Count doctors among those who don’t like the individual mandate.
In an MDLinx survey of U.S. primary care physicians taken following the Supreme Court’s ruling of the Patient Protection and Affordable Care Act, 64 percent said they didn’t believe the law could achieve its objective of 100 percent health care coverage for Americans.
MDLinx is a leading specialty physician portal.
“The survey showed a surprisingly high level of skepticism among primary care physicians,” says Stephen Smith, chief marketing officer for MDLinx.

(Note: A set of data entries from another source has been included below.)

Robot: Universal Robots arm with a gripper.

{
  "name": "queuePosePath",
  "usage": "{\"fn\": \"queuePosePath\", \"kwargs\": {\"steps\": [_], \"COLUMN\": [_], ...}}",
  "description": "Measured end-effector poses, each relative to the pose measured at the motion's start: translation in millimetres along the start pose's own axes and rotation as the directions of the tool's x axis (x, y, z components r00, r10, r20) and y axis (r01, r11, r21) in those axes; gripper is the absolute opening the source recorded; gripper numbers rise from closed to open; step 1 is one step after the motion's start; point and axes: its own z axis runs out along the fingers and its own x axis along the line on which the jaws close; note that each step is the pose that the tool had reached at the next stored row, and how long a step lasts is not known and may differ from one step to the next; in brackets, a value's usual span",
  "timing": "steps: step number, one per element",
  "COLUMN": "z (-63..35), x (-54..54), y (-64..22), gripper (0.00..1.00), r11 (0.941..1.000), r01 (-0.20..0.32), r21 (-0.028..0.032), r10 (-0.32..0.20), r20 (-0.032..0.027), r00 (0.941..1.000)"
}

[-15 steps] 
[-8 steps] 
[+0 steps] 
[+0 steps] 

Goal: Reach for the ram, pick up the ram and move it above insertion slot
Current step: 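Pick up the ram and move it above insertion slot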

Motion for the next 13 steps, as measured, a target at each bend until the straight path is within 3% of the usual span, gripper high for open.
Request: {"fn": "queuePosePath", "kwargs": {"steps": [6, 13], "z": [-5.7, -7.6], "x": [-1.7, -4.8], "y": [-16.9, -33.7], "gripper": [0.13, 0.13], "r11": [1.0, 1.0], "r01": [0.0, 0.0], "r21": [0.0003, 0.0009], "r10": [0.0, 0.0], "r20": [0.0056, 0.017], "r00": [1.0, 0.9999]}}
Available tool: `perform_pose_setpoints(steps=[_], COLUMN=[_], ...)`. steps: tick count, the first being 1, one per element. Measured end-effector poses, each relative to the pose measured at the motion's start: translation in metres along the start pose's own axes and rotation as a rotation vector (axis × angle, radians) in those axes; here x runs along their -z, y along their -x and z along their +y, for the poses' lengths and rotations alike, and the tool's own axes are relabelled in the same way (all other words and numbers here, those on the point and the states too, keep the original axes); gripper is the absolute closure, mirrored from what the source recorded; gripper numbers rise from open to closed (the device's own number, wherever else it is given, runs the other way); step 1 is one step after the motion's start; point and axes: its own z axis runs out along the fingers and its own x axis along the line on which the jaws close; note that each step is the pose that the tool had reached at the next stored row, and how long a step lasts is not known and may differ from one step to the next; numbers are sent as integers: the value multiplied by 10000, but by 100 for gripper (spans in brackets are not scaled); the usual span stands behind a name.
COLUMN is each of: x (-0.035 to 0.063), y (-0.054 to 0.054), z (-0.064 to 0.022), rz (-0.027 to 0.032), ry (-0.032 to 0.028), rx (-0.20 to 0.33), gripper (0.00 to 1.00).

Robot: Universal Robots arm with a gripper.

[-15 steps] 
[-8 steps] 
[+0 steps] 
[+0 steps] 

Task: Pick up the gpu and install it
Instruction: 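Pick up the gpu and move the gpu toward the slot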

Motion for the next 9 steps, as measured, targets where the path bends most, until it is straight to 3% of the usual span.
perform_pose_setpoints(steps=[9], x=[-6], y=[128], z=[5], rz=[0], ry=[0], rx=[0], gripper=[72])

Only 22 percent felt that the larger patient population backers promised would have an “extremely positive” impact on their medical practice, while 46 percent felt they would suffer an “extremely negative” impact, he says. Some survey participants expressed support for the PPACA concept, but feared the resources were simply not available.
“It is the ethical thing to do to provide care to the poor,” one physician said. “But I am scared that there will not be sufficient numbers of primary care providers to meet the increased demand.”
“People will always choose food for families before insurance. You can't make some people sign up,” said another respondent.
Others doubted that the true costs of the law had been considered. “We can’t print money in large enough quantities,” said one doctor. “It will bankrupt the country,” said another.
Other research from MDLinx says 26 percent of physician owners and partners in small practices said they could foresee closing their practices within the next year given the current financial environment.